■ The task
The answer should consist of every line in the material below that has the word "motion".

■ Dataset content
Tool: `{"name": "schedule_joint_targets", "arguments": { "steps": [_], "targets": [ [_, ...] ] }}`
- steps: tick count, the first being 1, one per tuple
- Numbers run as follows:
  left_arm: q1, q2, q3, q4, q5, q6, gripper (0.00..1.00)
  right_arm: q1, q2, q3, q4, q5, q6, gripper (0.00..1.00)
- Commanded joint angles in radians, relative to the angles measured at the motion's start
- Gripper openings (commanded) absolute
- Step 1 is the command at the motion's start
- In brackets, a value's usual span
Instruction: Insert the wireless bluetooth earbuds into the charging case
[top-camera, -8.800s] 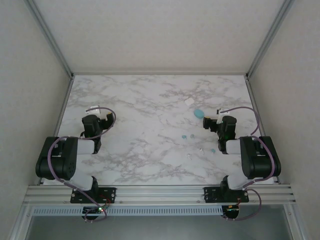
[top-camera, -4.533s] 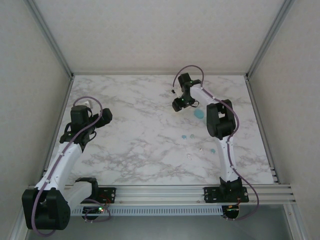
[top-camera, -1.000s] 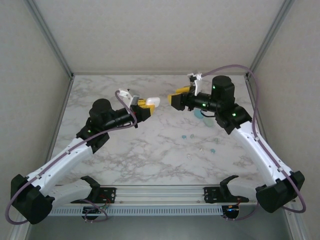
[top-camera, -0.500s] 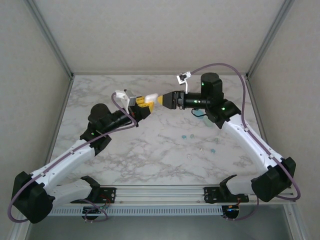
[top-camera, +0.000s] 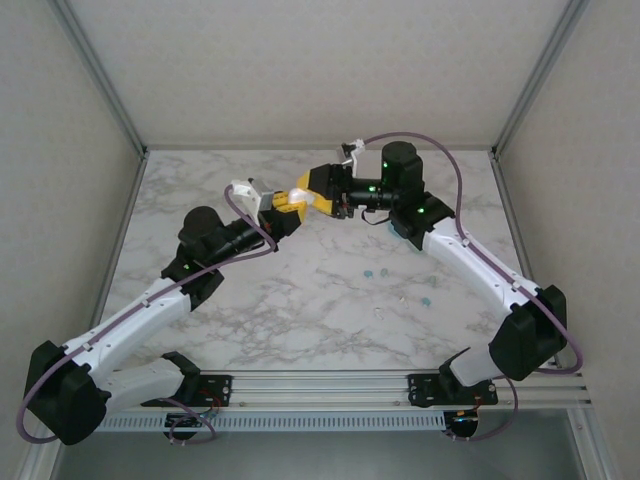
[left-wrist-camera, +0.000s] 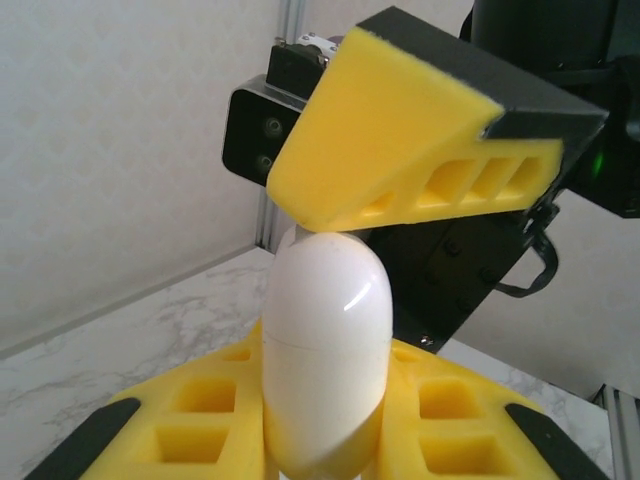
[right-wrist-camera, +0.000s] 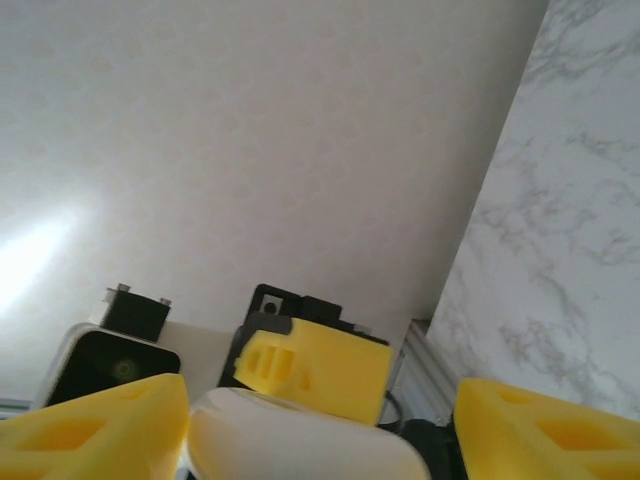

■ Response to this task
- Commanded joint angles in radians, relative to the angles measured at the motion's start
- Step 1 is the command at the motion's start

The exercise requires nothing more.